Figure 12 shows the changes of the environmental VWS during 24 h before landfall to 24 h after landfall. It shows that prior to landfall, the LTCs are affected by easterly VWS for regions of HN, GD, TW, and FJ, while westerly VWS for ZJ region (as shown by green curves in Figure 12). After landfall, the averaged easterly VWS is generally decreased with time during landfall except for a strengthening of the averaged VWS and a variation from westerly VWS to southwesterly VWS for ZJ region (as shown by red curves in Figure 12). Therefore, there exists a cyclonic rotation of VWS for the LTCs from South China to East China both prior to and after landfall.

Figure 12.

Changes in the averaged zonal wind (U, unit: m s−1) and meridional wind (V, unit: m s−1) within 500 km of the TC center for TCs making landfall in (a) Hainan, (b) Guangdong, (c) Taiwan, (d) Fujian, and (e) Zhejiang. The open and solid circles represent the 9 points (at every 6 h) starting at 24 h prior to landfall and ending at 24 h after landfall, respectively. The black solid lines are wind changes at 200 hPa, and the black long dashed lines are wind changes at 850 hPa. The green (red) dash lines represent the vertical wind shear at 24 h prior to (24 h after) landfall.

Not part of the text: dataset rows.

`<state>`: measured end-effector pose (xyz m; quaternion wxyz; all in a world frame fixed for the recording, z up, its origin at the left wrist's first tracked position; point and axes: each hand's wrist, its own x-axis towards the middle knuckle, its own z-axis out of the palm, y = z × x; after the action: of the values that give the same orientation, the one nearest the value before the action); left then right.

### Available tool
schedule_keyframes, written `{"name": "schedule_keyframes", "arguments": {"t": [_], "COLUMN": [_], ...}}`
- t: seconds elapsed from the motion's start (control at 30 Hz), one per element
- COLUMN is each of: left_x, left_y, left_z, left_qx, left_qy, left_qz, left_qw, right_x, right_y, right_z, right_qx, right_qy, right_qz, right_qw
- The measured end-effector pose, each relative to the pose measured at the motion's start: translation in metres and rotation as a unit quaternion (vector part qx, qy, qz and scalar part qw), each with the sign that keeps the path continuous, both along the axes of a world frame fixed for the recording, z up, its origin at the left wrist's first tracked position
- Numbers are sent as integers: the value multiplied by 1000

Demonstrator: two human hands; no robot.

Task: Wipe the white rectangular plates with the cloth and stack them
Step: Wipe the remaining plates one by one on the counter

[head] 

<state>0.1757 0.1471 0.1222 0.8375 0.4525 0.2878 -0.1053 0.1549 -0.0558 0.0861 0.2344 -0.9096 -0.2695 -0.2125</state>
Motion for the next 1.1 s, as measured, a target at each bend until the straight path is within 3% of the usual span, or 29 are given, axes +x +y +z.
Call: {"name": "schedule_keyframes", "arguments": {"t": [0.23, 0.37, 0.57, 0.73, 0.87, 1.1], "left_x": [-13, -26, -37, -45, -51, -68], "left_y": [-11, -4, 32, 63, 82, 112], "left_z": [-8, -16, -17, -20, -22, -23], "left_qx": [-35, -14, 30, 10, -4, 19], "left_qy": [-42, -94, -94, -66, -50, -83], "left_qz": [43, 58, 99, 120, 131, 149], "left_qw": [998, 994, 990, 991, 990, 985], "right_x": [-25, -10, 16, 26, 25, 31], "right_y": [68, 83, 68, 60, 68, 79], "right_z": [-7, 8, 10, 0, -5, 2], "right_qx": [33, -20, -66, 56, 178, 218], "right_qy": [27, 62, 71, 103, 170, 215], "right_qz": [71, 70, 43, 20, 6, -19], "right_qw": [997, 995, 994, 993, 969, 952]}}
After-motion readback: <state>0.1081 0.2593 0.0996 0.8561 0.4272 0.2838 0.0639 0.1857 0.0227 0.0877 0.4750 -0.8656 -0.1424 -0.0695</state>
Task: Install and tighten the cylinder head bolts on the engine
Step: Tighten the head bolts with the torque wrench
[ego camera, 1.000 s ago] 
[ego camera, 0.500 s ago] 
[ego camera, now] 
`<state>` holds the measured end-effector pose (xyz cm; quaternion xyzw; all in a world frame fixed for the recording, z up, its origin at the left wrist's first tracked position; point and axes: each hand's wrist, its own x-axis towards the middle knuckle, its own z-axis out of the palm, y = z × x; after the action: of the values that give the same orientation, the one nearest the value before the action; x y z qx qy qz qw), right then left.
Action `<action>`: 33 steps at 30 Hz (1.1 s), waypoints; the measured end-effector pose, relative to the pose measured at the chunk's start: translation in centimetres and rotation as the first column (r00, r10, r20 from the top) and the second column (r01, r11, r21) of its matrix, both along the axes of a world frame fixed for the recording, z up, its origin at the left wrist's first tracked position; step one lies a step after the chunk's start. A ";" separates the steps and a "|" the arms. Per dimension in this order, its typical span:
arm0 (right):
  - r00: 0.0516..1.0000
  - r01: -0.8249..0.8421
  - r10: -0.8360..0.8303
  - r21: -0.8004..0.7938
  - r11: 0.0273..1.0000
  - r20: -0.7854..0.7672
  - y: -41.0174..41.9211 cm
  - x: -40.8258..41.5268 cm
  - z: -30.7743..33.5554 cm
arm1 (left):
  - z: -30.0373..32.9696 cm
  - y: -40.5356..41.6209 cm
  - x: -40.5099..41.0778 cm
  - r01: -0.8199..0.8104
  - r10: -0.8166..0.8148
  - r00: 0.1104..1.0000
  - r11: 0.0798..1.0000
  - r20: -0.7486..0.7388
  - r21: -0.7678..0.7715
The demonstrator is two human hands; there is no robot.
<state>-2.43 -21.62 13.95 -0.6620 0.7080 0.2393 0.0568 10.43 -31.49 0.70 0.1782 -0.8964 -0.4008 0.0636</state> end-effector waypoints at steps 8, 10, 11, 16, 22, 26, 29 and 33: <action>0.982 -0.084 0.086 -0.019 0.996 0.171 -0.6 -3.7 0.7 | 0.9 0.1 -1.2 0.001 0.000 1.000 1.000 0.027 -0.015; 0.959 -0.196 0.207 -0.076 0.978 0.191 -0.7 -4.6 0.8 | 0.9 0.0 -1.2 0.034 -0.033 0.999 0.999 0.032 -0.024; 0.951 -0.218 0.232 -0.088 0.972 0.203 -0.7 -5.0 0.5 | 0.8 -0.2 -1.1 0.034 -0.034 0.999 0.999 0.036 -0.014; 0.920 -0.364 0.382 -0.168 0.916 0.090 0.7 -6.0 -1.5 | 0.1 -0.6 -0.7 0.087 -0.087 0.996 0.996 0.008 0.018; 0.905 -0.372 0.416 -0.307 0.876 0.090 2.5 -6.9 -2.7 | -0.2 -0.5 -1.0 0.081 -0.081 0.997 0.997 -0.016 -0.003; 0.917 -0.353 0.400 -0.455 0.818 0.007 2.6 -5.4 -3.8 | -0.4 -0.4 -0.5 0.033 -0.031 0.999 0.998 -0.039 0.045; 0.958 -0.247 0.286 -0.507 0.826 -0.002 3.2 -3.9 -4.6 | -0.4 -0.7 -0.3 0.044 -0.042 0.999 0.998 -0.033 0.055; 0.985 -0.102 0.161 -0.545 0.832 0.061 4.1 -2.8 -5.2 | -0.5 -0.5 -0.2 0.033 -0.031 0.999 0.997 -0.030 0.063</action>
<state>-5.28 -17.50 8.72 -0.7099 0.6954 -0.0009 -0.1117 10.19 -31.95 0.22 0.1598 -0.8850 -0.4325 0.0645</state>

The shear-relative WN-1 rainfall distribution in TCs making landfall in the five regions from South China to East China confirms that the asymmetric rainfall maximum in LTCs in all five regions is mainly located downshear to downshear-left whenever 24 h prior to landfall, or at the time of landfall, or 24 h after landfall (facing down the VWS vector aligned with the positive Y-axis in Figure 13). The cyclonic rotations of the rainfall maximum in the LTCs in the five regions are thus closely related to the cyclonic rotation of VWS. This indicates that VWS is a dominant factor affecting the asymmetric rainfall distribution in TCs; regardless the TCs are over open oceans or making landfall.

Figure 13.

Same as in Figure 11 but for the WN-1 rainfall asymmetry (unit: mm) relative to the VWS. The shear vector is aligned with the positive Y-axis (upward). X and Y axes are distance (in degree) from the TC center (origins). (I), (II), and (III) are 24 h prior to landfall, at the time of landfall, and 24 h after landfall, respectively. The color scale indicates the amplitude of the asymmetry relative to the VWS.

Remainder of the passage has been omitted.